WHAT NEEDS TO BE DONE
Working from the top of the records below, reproduce each line exactly, ending once you have written the line containing "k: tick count".

(Records from a data collection)
═══

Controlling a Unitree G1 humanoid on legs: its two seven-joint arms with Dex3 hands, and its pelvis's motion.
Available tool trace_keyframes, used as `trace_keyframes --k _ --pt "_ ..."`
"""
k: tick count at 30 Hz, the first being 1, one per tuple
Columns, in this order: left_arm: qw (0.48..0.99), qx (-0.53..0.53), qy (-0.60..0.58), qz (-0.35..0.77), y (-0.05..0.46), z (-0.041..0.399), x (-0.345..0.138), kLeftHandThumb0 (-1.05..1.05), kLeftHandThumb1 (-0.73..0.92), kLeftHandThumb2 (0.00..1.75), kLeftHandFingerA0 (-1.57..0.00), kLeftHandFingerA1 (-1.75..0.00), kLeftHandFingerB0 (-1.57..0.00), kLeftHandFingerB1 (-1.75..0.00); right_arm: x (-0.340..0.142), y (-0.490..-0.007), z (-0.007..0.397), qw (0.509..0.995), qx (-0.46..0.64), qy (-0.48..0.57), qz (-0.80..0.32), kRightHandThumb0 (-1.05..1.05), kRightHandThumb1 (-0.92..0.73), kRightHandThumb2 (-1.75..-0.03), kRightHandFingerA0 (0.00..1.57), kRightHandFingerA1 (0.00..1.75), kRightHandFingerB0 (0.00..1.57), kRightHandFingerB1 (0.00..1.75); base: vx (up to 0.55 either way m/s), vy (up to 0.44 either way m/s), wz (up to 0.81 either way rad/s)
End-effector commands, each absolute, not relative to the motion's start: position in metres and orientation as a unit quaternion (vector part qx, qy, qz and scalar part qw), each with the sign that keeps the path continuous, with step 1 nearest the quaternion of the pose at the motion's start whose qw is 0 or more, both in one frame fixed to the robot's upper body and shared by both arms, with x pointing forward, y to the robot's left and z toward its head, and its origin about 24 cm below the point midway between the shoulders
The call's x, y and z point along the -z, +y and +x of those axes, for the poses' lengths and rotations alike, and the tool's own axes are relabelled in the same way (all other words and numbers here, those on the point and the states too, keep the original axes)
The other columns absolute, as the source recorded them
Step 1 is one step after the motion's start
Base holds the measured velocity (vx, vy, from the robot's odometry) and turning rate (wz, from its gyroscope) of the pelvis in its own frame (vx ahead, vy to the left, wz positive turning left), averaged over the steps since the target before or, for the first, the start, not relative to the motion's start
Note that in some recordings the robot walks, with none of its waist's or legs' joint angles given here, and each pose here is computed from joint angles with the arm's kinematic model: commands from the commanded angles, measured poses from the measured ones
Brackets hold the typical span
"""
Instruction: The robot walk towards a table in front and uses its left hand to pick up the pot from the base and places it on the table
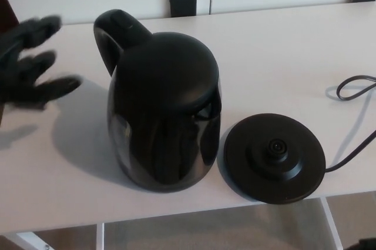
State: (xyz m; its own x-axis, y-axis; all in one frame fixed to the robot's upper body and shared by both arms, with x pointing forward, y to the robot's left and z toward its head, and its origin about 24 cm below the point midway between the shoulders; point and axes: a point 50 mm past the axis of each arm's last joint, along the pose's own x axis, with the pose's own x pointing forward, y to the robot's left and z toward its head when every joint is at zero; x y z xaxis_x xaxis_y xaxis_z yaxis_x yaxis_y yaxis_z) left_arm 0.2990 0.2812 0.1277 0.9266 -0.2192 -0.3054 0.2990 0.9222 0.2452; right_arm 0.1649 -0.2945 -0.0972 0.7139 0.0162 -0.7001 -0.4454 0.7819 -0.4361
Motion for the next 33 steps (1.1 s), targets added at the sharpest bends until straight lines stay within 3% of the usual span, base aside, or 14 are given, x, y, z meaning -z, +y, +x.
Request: trace_keyframes --k 1,4,5,9,10,15,16,17,18,19,22,24,25,33 --pt "0.968 0.182 0.138 0.106 0.299 0.274 -0.131 -0.60 0.37 0.68 0.00 0.00 0.00 0.00 0.098 -0.304 0.153 0.864 -0.132 0.371 -0.314 -0.90 -0.53 -0.57 0.78 0.60 0.75 0.52 0.00 0.000 0.00" --pt "0.971 0.183 0.127 0.092 0.326 0.248 -0.138 -0.62 0.39 0.68 0.00 0.00 0.00 0.00 0.102 -0.303 0.147 0.862 -0.130 0.381 -0.309 -0.89 -0.52 -0.57 0.79 0.59 0.75 0.51 0.00 0.000 0.00" --pt "0.972 0.181 0.121 0.088 0.340 0.232 -0.142 -0.64 0.39 0.69 0.00 0.00 0.00 0.00 0.105 -0.303 0.142 0.860 -0.128 0.388 -0.306 -0.92 -0.40 -0.80 0.78 0.64 0.74 0.57 0.00 0.000 0.00" --pt "0.973 0.179 0.121 0.086 0.344 0.224 -0.143 -0.64 0.39 0.69 0.00 0.00 0.00 0.00 0.106 -0.303 0.138 0.859 -0.126 0.391 -0.306 -0.92 -0.40 -0.80 0.78 0.64 0.74 0.57 0.00 0.000 0.00" --pt "0.983 0.136 0.118 0.044 0.370 0.192 -0.137 -0.61 0.38 0.68 0.00 0.00 0.00 0.00 0.108 -0.306 0.131 0.859 -0.114 0.398 -0.303 -0.90 -0.53 -0.57 0.80 0.61 0.74 0.53 0.00 0.000 0.00" --pt "0.991 0.077 0.105 0.010 0.390 0.162 -0.131 -0.57 0.37 0.67 0.00 0.00 0.00 0.00 0.107 -0.308 0.129 0.862 -0.103 0.395 -0.301 -0.90 -0.53 -0.57 0.80 0.60 0.74 0.52 0.00 0.000 0.00" --pt "0.988 -0.110 0.111 -0.009 0.414 0.112 -0.091 -0.39 0.49 0.68 -0.04 -0.28 -0.02 -0.18 0.106 -0.310 0.130 0.874 -0.075 0.387 -0.283 -0.94 -0.39 -0.80 0.79 0.65 0.75 0.57 0.00 0.000 0.00" --pt "0.974 -0.191 0.118 -0.014 0.420 0.085 -0.076 -0.39 0.49 0.68 -0.04 -0.28 -0.02 -0.18 0.105 -0.311 0.131 0.880 -0.063 0.384 -0.274 -0.94 -0.39 -0.80 0.79 0.65 0.75 0.57 0.00 0.000 0.00" --pt "0.969 -0.211 0.125 -0.031 0.421 0.074 -0.067 -0.36 0.47 0.68 -0.06 -0.35 -0.02 -0.20 0.105 -0.312 0.129 0.880 -0.061 0.385 -0.273 -0.92 -0.53 -0.57 0.80 0.62 0.75 0.52 0.00 0.000 0.00" --pt "0.957 -0.250 0.138 -0.057 0.422 0.053 -0.051 -0.37 0.48 0.66 -0.07 -0.35 -0.02 -0.18 0.106 -0.312 0.126 0.879 -0.057 0.387 -0.271 -0.92 -0.53 -0.57 0.79 0.62 0.75 0.52 0.00 0.000 0.00" --pt "0.942 -0.282 0.171 -0.065 0.419 0.029 -0.030 -0.40 0.48 0.66 -0.06 -0.34 -0.08 -0.22 0.108 -0.313 0.123 0.878 -0.053 0.393 -0.270 -0.90 -0.52 -0.57 0.78 0.60 0.74 0.51 0.00 0.000 0.00" --pt "0.931 -0.293 0.209 -0.068 0.414 0.013 -0.013 -0.38 0.49 0.72 -0.07 -0.38 -0.01 -0.29 0.108 -0.313 0.120 0.877 -0.050 0.396 -0.267 -0.90 -0.52 -0.57 0.77 0.59 0.73 0.50 0.00 0.000 0.03" --pt "0.924 -0.273 0.258 -0.068 0.408 0.007 0.003 -0.42 0.53 0.64 -0.09 -0.28 -0.06 -0.21 0.110 -0.313 0.119 0.877 -0.043 0.398 -0.264 -0.91 -0.52 -0.57 0.77 0.60 0.72 0.51 0.00 0.000 0.00" --pt "0.902 -0.187 0.384 -0.067 0.384 0.021 0.045 -0.39 0.51 0.69 -0.03 -0.29 -0.02 -0.17 0.112 -0.311 0.120 0.882 -0.013 0.403 -0.244 -0.97 -0.54 -0.58 0.74 0.62 0.71 0.53 0.00 0.000 0.00"
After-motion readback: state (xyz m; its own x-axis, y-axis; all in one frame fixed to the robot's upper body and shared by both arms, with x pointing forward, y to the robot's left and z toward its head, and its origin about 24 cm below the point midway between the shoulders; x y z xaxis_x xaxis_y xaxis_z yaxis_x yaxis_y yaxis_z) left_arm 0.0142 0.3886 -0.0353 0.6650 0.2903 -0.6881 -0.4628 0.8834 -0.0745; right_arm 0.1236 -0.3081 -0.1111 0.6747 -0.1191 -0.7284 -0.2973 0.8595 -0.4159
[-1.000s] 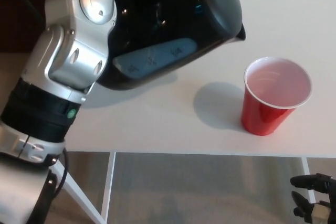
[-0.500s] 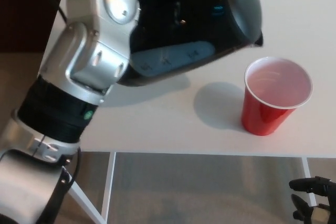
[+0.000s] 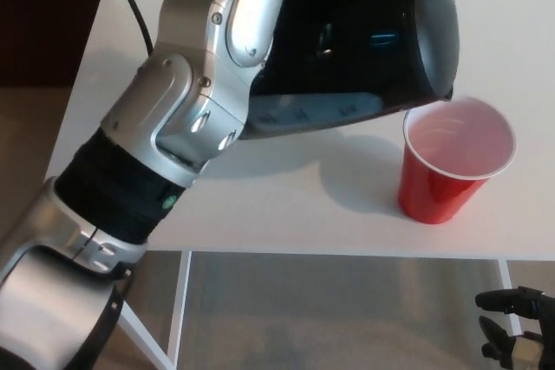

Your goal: The robot walk towards a table in front and uses its left hand to pick up the pot from the base and pour water to the cup on the right hand side

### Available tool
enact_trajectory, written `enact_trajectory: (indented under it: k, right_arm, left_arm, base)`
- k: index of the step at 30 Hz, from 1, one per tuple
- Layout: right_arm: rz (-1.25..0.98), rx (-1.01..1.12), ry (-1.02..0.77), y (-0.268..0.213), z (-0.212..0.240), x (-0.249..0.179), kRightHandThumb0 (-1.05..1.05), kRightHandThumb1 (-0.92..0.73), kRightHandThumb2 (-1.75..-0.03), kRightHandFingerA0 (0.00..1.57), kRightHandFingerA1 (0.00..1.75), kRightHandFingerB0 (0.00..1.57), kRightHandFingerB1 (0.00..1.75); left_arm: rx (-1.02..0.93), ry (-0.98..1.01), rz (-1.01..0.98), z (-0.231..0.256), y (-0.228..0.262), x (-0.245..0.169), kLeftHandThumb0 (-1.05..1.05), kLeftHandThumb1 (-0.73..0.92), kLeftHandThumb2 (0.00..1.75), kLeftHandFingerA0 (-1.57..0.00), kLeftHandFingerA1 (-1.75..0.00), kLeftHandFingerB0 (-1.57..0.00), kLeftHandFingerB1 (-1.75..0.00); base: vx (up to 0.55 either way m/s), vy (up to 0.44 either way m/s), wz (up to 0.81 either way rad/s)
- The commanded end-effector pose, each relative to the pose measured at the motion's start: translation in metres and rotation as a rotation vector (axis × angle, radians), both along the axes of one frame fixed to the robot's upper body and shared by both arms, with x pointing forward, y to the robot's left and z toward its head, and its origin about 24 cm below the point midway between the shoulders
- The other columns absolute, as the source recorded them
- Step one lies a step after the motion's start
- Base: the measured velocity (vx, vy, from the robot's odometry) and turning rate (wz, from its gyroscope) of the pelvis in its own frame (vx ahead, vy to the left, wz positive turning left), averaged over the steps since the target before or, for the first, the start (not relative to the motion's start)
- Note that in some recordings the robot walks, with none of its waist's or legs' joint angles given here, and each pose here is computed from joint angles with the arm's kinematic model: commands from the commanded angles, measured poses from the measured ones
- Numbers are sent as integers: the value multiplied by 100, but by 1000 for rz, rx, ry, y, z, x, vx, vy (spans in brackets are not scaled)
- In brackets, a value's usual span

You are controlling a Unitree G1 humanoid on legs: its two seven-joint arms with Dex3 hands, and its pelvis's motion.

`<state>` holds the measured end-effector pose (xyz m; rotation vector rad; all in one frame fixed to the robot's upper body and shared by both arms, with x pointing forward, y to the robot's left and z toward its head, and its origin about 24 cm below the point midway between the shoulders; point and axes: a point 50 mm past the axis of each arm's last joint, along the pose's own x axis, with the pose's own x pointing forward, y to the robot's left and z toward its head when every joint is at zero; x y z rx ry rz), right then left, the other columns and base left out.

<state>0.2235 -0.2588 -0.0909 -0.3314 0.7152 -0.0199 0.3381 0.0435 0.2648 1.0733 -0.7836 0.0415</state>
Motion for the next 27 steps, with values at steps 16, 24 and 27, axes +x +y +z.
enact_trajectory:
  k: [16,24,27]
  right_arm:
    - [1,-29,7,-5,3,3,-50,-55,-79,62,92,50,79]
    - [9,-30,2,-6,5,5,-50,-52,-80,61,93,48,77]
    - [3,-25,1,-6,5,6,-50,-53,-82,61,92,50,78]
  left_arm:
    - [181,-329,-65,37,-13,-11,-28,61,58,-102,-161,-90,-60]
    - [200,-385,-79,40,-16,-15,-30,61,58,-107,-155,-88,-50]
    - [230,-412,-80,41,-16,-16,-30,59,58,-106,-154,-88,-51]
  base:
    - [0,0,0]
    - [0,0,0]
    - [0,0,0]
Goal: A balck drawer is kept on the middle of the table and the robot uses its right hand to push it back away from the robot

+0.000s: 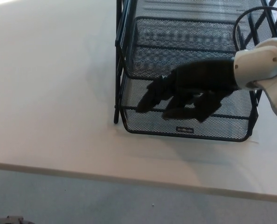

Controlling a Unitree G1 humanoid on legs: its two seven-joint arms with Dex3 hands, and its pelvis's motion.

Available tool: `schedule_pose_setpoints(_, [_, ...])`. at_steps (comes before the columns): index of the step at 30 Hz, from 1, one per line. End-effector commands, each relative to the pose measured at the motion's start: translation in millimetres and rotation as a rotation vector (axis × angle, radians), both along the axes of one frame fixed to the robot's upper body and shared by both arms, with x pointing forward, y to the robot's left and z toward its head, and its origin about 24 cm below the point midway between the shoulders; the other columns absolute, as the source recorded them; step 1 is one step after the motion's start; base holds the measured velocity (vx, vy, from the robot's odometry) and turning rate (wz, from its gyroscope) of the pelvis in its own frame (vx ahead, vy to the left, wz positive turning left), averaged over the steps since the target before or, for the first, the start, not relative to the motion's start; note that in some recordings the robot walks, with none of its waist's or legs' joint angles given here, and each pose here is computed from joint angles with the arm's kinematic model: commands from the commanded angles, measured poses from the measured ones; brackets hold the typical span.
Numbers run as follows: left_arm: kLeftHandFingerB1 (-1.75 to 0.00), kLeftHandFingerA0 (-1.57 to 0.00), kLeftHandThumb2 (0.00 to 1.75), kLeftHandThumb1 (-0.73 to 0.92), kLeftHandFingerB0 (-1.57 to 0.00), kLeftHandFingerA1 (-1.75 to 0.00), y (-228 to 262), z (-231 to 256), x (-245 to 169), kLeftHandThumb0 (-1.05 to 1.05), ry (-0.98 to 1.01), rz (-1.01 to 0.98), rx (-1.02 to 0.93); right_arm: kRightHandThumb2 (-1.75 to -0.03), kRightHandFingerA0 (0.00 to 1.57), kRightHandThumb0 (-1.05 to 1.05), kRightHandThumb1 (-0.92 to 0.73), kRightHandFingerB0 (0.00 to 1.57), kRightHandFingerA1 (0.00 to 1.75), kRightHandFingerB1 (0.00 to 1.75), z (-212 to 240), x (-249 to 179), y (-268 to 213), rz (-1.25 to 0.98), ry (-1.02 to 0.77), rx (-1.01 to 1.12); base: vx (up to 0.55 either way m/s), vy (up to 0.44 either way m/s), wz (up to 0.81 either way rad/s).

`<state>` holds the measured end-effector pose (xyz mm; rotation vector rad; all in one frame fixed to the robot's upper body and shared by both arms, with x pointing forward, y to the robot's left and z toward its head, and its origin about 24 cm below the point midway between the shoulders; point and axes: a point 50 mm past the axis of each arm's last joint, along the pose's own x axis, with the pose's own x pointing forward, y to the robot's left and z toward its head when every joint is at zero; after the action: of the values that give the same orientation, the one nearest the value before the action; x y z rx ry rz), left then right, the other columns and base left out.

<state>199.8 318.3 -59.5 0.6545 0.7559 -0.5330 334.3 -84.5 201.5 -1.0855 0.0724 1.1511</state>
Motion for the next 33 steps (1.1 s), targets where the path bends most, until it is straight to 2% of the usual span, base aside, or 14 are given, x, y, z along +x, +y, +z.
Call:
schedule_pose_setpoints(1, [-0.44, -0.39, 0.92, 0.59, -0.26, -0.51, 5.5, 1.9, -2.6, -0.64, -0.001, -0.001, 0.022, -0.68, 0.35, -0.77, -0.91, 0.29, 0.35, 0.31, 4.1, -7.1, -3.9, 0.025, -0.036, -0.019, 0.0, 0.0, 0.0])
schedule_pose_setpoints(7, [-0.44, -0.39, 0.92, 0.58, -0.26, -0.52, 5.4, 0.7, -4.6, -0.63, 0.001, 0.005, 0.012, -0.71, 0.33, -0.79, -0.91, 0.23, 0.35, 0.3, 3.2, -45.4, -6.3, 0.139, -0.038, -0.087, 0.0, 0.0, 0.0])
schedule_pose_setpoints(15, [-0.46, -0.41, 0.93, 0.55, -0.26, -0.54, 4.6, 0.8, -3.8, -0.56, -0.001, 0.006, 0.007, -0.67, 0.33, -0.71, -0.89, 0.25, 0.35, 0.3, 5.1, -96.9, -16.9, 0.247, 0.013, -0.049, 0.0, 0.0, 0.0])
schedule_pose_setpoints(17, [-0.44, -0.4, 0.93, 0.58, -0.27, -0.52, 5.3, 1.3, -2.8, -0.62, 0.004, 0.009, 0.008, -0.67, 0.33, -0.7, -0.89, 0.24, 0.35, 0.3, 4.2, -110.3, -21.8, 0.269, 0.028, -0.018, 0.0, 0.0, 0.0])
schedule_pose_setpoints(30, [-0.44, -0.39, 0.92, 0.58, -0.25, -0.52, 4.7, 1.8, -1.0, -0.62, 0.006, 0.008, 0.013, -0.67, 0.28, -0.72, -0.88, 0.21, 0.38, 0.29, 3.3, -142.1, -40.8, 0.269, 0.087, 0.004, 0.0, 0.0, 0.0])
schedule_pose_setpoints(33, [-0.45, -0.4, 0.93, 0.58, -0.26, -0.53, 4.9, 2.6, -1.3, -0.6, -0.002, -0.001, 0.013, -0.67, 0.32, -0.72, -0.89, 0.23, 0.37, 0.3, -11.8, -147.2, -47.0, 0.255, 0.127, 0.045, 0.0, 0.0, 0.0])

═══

WORKED SOLUTION
Controlling a Unitree G1 humanoid on legs: its two seven-joint arms with Dex3 hands, and its pelvis's motion.
Available tool trace_keyframes, used as `trace_keyframes --k _ --pt "_ ..."`
"""
k: tick count at 30 Hz, the first being 1, one per tuple

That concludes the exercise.